EU report shows seven out of ten LGBTs in EU countries are hesitant about revealing their sexual identity

Last weekend’s Gay Pride activities may have been a resounding success, but judging by EU numbers there is still a long way to go, particularly in the workplace.

A new report by the EU Agency for Fundamental Rights showed that seven out of ten EU residents who consider themselves LGBT (lesbian, gay, bi-sexual or transgender) have rarely or never been open about their sexuality or sexual identity.

The same report also revealed that more than eight out of ten people under 18 have seen discrimination in their schools, something that doesn’t surprise Vivi Jelstrup, the head of LGBT union Landsforeningen for Lesbiske, Bøsser, Biseksuelle og Transpersoner.

“I don’t think it’s a coincidence that the most common swear word in Danish schools is ‘bøsserøv’ [literally, faggot arse],” Jelstrup told Information newspaper. “When a teacher in our union came out as a lesbian after living 20 years with a man, she experienced that the other teachers stopped asking what she had been up to at the weekend. It was like something mysterious had happened that they couldn’t comprehend.”

Better, but long way to go
The report shows that the rights of LGBTs have a long way to go before they are accepted by society, according to the equality minister, Manu Sareen (Radikale).

“Not being able to come out and show who you are and who you love to your colleagues is a serious problem,” Sareen told DR Nyheder. “It should be up to the individual to decide, but there should also be a safe, receptive environment for doing so.”

The latest Danish report on the subject dates from 2011 and it found that every second LGBT chose not to reveal their sexual inclinations at work.

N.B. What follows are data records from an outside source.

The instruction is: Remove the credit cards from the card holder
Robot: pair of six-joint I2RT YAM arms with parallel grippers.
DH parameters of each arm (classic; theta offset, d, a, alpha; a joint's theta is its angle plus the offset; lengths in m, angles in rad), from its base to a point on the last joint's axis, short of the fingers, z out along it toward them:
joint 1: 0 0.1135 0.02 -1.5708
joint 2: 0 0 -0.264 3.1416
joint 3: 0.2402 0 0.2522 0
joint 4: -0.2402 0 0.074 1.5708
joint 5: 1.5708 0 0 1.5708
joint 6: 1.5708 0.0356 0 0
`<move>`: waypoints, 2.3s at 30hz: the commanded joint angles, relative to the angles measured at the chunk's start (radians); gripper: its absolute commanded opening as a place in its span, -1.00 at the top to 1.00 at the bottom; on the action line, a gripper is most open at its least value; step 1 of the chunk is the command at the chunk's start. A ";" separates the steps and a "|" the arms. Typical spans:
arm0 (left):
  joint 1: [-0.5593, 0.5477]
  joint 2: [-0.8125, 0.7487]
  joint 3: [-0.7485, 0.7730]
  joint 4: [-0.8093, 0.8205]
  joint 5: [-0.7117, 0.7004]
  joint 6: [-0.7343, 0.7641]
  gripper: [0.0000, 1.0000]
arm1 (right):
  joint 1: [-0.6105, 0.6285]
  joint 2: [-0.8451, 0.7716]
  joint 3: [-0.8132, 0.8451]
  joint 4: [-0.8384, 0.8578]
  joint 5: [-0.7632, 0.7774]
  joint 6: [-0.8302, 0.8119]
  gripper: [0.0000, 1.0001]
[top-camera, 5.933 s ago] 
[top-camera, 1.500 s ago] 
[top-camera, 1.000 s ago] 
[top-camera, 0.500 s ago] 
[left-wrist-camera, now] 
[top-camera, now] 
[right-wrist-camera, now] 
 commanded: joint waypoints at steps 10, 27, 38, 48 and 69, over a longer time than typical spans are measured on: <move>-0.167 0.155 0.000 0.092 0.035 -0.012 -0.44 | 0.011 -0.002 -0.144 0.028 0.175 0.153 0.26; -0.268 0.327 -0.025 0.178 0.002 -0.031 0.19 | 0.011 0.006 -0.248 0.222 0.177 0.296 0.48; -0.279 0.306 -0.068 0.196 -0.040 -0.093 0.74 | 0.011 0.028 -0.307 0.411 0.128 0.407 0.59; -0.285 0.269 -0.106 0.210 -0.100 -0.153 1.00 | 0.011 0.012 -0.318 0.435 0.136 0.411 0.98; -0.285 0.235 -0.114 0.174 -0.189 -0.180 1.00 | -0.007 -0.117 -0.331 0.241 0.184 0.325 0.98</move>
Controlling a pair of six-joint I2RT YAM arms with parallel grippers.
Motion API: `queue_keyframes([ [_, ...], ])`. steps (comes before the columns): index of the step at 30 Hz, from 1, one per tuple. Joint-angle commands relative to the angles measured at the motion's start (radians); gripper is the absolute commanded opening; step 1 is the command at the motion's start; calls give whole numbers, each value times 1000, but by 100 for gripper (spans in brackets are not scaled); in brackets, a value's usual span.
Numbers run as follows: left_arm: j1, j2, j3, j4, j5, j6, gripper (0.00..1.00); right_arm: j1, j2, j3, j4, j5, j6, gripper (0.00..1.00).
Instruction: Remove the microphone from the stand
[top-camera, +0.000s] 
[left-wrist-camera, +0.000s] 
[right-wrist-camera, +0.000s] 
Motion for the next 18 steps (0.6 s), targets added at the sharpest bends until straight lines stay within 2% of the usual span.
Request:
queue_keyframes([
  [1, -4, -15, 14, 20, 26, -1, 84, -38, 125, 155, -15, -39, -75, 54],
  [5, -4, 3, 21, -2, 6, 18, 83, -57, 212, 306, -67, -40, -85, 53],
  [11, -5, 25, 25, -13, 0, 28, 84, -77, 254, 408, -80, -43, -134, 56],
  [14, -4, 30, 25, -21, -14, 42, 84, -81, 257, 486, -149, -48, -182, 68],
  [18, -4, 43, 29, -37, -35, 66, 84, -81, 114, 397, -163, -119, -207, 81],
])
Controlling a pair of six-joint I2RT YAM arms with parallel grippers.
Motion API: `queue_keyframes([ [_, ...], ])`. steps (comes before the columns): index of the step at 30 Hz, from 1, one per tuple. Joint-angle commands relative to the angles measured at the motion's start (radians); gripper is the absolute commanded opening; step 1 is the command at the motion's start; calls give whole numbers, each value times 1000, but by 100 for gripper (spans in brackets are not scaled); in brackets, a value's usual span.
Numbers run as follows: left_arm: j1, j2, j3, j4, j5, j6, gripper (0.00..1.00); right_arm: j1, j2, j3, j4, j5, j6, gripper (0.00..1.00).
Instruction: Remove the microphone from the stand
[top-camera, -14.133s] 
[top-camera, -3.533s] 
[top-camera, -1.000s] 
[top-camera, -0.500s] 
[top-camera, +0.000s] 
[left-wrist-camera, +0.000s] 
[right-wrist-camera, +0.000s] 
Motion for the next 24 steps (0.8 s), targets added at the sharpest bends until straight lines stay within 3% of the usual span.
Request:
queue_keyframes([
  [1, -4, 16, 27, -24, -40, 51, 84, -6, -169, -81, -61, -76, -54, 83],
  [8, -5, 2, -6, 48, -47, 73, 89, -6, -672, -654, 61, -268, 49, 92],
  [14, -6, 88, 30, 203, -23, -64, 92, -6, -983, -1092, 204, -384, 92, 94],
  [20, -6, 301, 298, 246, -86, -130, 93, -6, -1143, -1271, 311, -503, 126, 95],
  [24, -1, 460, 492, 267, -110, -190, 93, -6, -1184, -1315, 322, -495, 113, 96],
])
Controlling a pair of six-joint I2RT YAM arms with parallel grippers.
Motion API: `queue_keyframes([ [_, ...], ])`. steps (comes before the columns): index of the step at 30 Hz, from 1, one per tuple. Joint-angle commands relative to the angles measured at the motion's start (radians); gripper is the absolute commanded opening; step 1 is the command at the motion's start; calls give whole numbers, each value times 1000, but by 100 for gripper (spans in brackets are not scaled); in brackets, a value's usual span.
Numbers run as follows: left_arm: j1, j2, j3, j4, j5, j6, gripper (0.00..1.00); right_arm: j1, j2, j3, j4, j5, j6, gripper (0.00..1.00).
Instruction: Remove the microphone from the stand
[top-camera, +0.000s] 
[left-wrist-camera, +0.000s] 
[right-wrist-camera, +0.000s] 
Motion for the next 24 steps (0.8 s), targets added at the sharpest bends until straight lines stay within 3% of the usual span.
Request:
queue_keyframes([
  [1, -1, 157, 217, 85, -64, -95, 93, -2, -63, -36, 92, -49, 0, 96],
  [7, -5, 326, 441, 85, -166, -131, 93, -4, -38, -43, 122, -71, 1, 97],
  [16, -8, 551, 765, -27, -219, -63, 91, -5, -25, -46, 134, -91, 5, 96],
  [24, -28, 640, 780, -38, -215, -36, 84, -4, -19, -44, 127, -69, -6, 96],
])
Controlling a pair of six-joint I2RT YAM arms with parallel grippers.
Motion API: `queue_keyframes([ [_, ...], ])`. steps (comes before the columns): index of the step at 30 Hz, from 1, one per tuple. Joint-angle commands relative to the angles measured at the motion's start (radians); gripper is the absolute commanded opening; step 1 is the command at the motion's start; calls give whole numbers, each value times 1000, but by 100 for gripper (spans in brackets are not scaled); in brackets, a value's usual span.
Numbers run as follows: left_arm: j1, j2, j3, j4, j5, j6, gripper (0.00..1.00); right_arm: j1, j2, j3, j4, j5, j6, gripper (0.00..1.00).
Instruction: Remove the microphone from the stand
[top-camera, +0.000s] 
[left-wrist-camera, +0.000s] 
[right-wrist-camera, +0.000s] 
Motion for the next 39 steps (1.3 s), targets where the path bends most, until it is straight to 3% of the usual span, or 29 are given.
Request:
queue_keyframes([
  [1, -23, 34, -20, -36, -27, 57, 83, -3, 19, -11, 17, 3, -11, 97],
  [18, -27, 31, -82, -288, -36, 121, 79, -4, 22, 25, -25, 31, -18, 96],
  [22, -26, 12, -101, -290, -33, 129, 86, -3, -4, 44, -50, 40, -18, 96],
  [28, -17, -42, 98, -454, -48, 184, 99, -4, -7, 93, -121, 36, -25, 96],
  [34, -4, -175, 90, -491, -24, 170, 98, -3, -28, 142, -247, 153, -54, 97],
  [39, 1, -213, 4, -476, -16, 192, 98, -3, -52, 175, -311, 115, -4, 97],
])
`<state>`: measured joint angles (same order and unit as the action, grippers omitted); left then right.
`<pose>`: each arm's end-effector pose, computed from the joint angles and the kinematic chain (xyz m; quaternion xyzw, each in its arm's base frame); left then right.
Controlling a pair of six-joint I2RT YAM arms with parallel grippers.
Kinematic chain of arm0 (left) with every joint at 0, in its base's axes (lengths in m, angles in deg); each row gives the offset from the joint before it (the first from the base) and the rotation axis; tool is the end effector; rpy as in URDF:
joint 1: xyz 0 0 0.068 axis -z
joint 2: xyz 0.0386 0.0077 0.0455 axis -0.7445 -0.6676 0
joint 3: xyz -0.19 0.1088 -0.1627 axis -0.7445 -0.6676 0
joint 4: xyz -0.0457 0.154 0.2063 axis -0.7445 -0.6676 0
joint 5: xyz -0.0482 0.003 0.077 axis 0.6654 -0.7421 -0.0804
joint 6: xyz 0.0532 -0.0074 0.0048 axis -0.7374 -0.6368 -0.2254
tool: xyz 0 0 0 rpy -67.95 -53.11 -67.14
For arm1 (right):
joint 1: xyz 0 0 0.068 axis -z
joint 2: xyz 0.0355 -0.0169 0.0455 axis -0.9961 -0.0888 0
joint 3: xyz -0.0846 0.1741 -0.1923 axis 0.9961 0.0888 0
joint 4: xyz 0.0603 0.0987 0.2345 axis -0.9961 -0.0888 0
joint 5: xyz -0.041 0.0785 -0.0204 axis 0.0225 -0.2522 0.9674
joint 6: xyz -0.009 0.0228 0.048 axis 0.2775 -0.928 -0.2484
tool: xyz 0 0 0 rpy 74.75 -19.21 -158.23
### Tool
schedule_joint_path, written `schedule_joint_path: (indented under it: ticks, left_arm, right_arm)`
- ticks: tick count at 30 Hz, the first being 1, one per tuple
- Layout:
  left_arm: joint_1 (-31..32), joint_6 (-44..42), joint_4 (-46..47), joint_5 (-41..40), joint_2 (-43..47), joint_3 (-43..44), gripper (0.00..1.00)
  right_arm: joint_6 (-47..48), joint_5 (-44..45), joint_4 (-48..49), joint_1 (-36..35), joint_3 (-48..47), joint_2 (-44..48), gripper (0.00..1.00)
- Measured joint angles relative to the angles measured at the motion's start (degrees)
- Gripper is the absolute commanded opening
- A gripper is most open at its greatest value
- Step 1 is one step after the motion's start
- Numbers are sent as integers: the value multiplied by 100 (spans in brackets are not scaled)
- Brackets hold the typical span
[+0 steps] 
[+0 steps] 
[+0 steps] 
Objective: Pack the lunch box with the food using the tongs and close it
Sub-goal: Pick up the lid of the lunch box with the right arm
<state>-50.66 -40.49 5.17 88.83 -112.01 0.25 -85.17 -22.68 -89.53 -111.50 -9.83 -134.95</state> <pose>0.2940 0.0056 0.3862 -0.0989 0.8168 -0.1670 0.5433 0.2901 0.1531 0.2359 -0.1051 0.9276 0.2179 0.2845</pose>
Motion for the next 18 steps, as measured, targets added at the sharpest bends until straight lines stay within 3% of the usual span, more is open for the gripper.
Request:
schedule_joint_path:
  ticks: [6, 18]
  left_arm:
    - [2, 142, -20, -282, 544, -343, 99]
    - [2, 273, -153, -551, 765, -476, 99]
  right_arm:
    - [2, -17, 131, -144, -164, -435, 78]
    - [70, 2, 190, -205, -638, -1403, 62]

Despite this, Sareen felt things were moving in the right direction.

“DSB, Nykredit and other companies have made it a priority and are creating a space where LGBTs can come out without fearing harassment. I think that is the consequence of this report,” Sareen said.

SEE ALSO: Gay sportsmen remain in closet

Danish workshop in September
Danish human resources professionals will be invited to focus on how to include LGBTs can be included in the workplace during an the Nordic LGBT Inclusion Workshop in Copenhagen. 

The organisers say they hope it will lead to tangible steps to improve inclusion in public and private sector workplaces.